Sawyer leaned back in his seat and scrubbed his hands through his hair, making it stand up on end. "So… are you saying we need to stop looking for him?"
"Fuck no." Donovan's outburst drew everyone's attention. His hands balled into tight fists at his side. "That man is our brother. Doesn't matter what name he goes by. He's part of Redwood Coast Rescue, and we don't abandon our own."
Zak nodded in agreement. "Sawyer, dig up whatever you can about Project Iron Horizon.
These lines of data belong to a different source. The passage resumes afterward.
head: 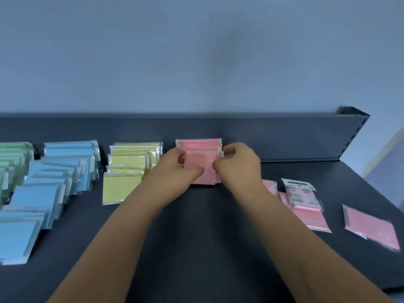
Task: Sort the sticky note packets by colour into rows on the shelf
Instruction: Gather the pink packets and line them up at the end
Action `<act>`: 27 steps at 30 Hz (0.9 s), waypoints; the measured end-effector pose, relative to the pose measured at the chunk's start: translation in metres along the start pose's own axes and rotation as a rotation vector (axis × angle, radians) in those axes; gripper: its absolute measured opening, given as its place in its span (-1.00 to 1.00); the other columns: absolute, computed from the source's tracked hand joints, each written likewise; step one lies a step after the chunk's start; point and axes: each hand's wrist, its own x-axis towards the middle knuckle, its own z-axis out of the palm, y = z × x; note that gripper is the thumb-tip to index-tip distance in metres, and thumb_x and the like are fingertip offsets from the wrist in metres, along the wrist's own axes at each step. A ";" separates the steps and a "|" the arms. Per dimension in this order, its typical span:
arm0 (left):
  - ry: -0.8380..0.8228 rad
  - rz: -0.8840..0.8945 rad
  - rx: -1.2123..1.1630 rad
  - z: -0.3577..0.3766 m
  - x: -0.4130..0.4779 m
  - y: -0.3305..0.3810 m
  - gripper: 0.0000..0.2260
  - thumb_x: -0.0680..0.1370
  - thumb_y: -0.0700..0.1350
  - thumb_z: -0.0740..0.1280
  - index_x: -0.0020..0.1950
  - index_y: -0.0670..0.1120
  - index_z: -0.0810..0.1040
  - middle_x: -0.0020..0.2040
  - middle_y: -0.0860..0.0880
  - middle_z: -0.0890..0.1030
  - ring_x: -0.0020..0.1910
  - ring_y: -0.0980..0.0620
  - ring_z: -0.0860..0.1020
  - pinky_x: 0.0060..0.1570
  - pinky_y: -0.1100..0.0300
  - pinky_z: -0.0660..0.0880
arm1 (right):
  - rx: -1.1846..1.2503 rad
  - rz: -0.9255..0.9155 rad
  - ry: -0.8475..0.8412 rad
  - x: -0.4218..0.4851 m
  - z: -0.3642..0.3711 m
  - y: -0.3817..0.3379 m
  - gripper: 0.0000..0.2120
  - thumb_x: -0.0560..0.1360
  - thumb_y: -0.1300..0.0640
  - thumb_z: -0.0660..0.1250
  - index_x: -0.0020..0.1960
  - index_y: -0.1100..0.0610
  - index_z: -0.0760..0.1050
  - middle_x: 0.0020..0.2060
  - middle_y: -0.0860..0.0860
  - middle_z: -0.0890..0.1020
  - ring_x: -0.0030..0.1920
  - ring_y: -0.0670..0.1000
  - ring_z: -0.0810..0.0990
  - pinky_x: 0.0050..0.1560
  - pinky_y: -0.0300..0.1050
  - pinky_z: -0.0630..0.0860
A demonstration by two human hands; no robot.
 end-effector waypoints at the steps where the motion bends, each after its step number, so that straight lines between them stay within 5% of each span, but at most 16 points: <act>1: -0.002 -0.006 0.006 0.002 0.000 -0.001 -0.72 0.55 -0.01 0.41 0.21 0.10 0.41 0.01 0.27 0.49 -0.05 0.21 0.55 -0.16 0.30 0.42 | -0.005 0.000 -0.004 0.001 0.000 0.002 -0.80 0.43 0.24 0.38 0.03 0.05 0.56 -0.17 -0.11 0.60 -0.11 -0.02 0.56 -0.27 -0.27 0.37; 4: 0.031 -0.031 0.036 0.007 0.001 -0.005 -0.47 0.54 0.01 0.42 0.48 0.00 0.37 0.22 0.13 0.50 0.14 0.10 0.52 0.03 0.21 0.41 | -0.039 0.002 -0.017 0.002 0.001 0.006 -0.72 0.45 0.23 0.37 0.14 0.08 0.61 -0.05 -0.07 0.63 -0.06 -0.04 0.54 -0.24 -0.26 0.35; 10: 0.085 -0.094 -0.060 0.011 0.005 -0.012 -0.56 0.52 0.01 0.44 0.37 -0.02 0.48 0.17 0.11 0.57 0.15 0.03 0.58 0.26 -0.04 0.52 | -0.073 0.002 -0.033 0.004 0.003 0.005 -0.69 0.43 0.21 0.35 0.15 0.03 0.63 0.02 -0.08 0.67 -0.03 -0.01 0.59 -0.10 -0.19 0.44; 14: 0.099 -0.090 -0.072 0.010 0.007 -0.012 -0.59 0.52 -0.01 0.44 0.35 -0.01 0.51 0.14 0.10 0.60 0.14 0.05 0.59 0.27 -0.04 0.52 | -0.019 0.013 -0.033 0.003 0.003 0.004 -0.66 0.42 0.21 0.34 0.17 0.03 0.62 0.03 -0.09 0.68 0.03 0.03 0.65 0.02 -0.09 0.60; 20: 0.136 -0.086 0.011 0.009 0.007 -0.016 -0.69 0.54 -0.02 0.41 0.27 0.02 0.52 0.05 0.13 0.58 0.04 0.08 0.59 0.02 0.14 0.50 | -0.048 0.011 -0.046 0.004 -0.002 0.007 -0.77 0.46 0.20 0.35 0.06 0.05 0.69 -0.02 -0.10 0.71 0.02 -0.01 0.64 -0.01 -0.16 0.55; 27: 0.139 -0.043 0.107 0.011 0.005 -0.014 -0.67 0.56 -0.02 0.39 0.31 0.00 0.50 0.03 0.17 0.54 0.06 0.10 0.54 -0.05 0.19 0.42 | -0.032 0.048 -0.056 0.006 -0.005 0.002 -0.84 0.33 0.23 0.29 -0.25 0.17 0.66 -0.32 0.04 0.70 -0.17 0.16 0.67 -0.11 0.08 0.67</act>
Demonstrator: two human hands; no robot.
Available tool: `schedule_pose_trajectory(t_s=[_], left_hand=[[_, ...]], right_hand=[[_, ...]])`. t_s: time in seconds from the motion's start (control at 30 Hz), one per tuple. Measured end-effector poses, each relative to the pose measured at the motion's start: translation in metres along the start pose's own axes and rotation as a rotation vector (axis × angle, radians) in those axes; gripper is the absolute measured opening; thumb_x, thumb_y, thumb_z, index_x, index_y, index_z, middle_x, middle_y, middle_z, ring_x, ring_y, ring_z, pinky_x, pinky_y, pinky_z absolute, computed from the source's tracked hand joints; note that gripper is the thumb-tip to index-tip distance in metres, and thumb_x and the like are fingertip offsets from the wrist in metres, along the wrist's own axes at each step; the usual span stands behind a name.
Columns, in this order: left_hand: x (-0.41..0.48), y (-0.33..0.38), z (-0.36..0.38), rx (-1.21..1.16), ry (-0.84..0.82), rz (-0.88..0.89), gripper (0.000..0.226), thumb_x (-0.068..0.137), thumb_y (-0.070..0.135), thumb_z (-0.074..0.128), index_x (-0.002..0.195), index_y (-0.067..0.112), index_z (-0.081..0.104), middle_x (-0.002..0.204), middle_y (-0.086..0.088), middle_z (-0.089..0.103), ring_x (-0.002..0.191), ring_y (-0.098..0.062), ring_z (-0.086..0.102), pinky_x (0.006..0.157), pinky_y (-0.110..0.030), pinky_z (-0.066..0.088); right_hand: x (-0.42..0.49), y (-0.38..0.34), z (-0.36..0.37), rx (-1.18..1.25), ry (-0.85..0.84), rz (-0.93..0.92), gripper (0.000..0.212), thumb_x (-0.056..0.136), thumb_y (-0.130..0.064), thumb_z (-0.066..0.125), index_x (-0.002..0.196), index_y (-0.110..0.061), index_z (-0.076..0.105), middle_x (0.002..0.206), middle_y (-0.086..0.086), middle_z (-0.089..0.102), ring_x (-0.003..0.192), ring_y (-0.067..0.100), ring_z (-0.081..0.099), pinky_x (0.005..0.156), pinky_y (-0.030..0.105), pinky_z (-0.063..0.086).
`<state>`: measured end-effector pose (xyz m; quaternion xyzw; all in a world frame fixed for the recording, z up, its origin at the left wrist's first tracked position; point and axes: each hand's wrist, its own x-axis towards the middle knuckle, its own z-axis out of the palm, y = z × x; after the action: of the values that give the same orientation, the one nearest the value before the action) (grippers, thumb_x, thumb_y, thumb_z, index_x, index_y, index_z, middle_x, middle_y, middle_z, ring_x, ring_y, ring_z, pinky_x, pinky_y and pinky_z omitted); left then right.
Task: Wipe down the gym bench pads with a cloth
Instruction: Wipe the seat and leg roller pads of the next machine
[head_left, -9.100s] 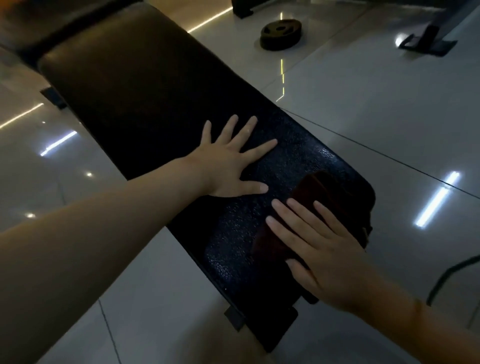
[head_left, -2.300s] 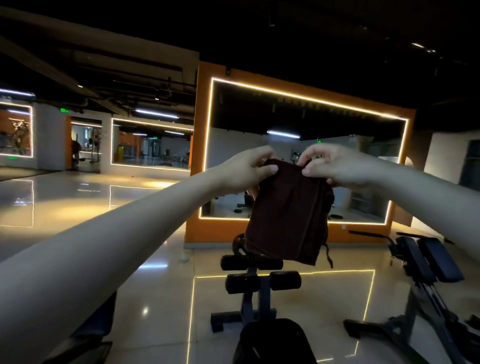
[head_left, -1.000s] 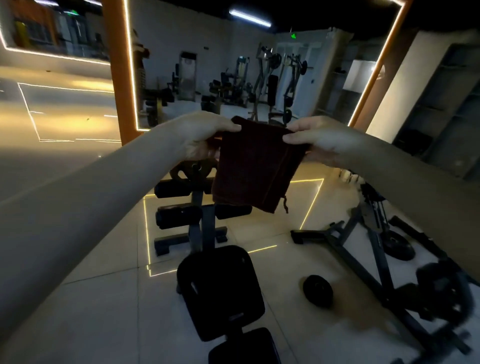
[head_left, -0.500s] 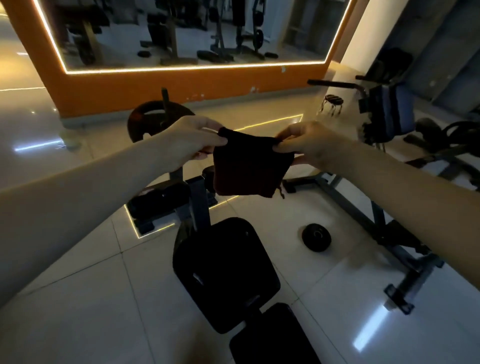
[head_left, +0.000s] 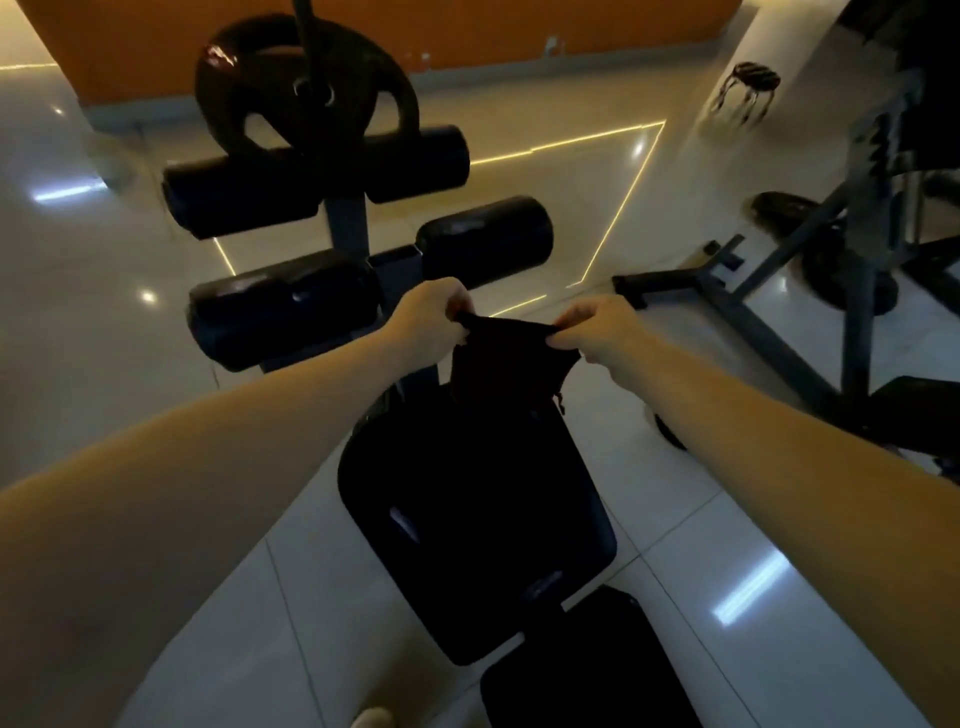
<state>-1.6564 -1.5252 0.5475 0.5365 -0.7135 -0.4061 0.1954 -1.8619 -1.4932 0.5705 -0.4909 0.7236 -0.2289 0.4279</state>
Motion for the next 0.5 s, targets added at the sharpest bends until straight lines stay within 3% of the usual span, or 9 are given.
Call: schedule_pose_trajectory(t_s=[0.13,0.23,0.3,0.4,0.47,0.5], left_hand=[[0.031,-0.044,0.048,0.018,0.073,-0.007,0.015,0.088,-0.007,0.055,0.099,0.003,0.059,0.095,-0.007,0.056,0.090,-0.019,0.048,0.072,-0.020,0.031],[0.045,-0.077,0.078,0.021,0.132,0.004,0.016,0.089,-0.009,0.051,0.099,0.002,0.059,0.097,-0.009,0.055,0.089,-0.020,0.047,0.069,-0.020,0.030],[0.049,-0.102,0.097,0.042,0.121,0.001,0.016,0.089,-0.008,0.051,0.094,0.006,0.057,0.096,-0.010,0.053,0.090,-0.023,0.048,0.072,-0.023,0.031],[0.042,-0.144,0.122,0.107,-0.011,-0.055,0.020,0.087,-0.008,0.051,0.088,0.011,0.056,0.101,-0.009,0.050,0.092,-0.025,0.049,0.068,-0.021,0.035],[0.030,-0.173,0.138,0.151,-0.095,-0.069,0.027,0.084,-0.010,0.051,0.083,0.017,0.055,0.104,-0.008,0.050,0.095,-0.026,0.051,0.071,-0.023,0.033],[0.022,-0.185,0.145,0.179,-0.133,-0.065,0.028,0.082,-0.010,0.052,0.082,0.018,0.054,0.104,-0.009,0.050,0.095,-0.027,0.051,0.074,-0.026,0.034]], right_hand=[[0.045,0.050,0.033,-0.071,0.128,-0.064,0.025,0.082,0.000,0.068,0.068,-0.018,0.058,0.073,0.001,0.059,0.075,0.018,0.058,0.062,0.023,0.047],[0.075,0.084,0.058,-0.176,0.195,-0.120,0.012,0.083,-0.009,0.068,0.078,-0.016,0.061,0.093,0.010,0.067,0.092,0.027,0.062,0.084,0.036,0.051],[0.089,0.108,0.078,-0.255,0.197,-0.142,0.007,0.085,-0.012,0.067,0.086,-0.017,0.062,0.102,0.011,0.068,0.099,0.028,0.061,0.088,0.034,0.048],[0.095,0.145,0.108,-0.338,0.076,-0.128,0.010,0.084,-0.010,0.066,0.089,-0.018,0.062,0.099,0.006,0.065,0.101,0.026,0.060,0.079,0.023,0.039],[0.092,0.168,0.124,-0.367,-0.103,-0.115,0.012,0.083,-0.007,0.065,0.079,-0.017,0.059,0.096,0.003,0.060,0.103,0.026,0.059,0.077,0.020,0.035],[0.090,0.180,0.131,-0.378,-0.201,-0.113,0.013,0.083,-0.006,0.065,0.077,-0.016,0.060,0.104,0.004,0.058,0.109,0.026,0.056,0.080,0.019,0.034]])
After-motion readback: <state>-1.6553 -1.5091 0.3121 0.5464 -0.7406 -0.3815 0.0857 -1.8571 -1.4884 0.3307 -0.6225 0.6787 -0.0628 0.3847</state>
I know it's classified, but maybe there's a backdoor we can use to get more intel without setting off alarms."
Sawyer smirked. "Always a backdoor. I'll find it." He turned in his seat to look in Zak's direction. "But you might want to reach out to your mercenary friends again. Something tells me they'll be able to get the intel faster."
Zak winced and dragged a hand around the back of his neck.
Rylan knew from their therapy sessions that Zak hated contacting the team that rescued him from Afghanistan. Not because he was ungrateful or he disliked them, but because every contact brought back the horrific memories of his captivity. Memories he had worked hard to leave behind.
"I… can't face them again," Zak said finally, his voice rough around the edges as he studied his prosthetic leg, a physical reminder of the hell he'd survived. "Not so soon after the last time. Seeing them fucked with my head."
They'd already called in HORNET a few weeks ago to rescue Pierce and Cal Holden from a cult. Which, now that Rylan thought about it, seemed to have set off this whole chain of events. Pierce had been even more withdrawn after his rescue, but Rylan had just figured it was because those fuckers had tortured him with electroshock therapy. He'd planned to give Pierce some time to recuperate, then approach him about treatment. That kind of experience was enough to fuck with anyone's head—not to mention one as full of demons as Pierce's.
But what if his withdrawal had more to do with his past than what the cult had done to him? What if something at the Hope's Embrace compound had awakened old ghosts?
A sick feeling curled in the pit of Rylan's stomach. In hindsight, Pierce's behavior now seemed glaringly obvious. The brooding silences he'd always displayed had grown heavier, more intense. He'd pulled back from everyone, even from Raszta.
"Guys," Rylan said, drawing everyone's attention back to him. "I think... I think Pierce's past caught up with him at Hope's Embrace. He saw or heard something up there that made him leave. Do we still have all the research we did on them?"
Everyone looked at Sawyer. He held up his hands. "I don't. I gave everything I had to Alexis and Ellie. They're doing a podcast about their sister and the cult."
There was a chime from Sawyer's computer, and he swiveled around to face it, shoving his headphones on as he started typing again. His fingers flew over the keys at an impressive speed, and Rylan found himself holding his breath as he waited for whatever information Sawyer was going to dig up this time.
"Fuck me," Sawyer muttered darkly under his breath.
"What is it?" Zak asked as he leaned in closer over Sawyer's desk, trying to decipher the sea of code and encrypted messages flowing across the screen.
Sawyer held up a finger, signaling for silence. His fingers were a blur of movement against the keyboard, and after a tense moment of silence, he finally pulled off his headphones and ran an agitated hand through his unruly hair. "There was a data dump on the dark web. Half of it is encrypted so tight it'd take me weeks to crack it, but what I can read… it isn't good."
Rylan felt his heart pound against his rib cage. "It's about Pierce, isn't it?"
Sawyer nodded grimly. "Project Iron Horizon was building a seismic weapon."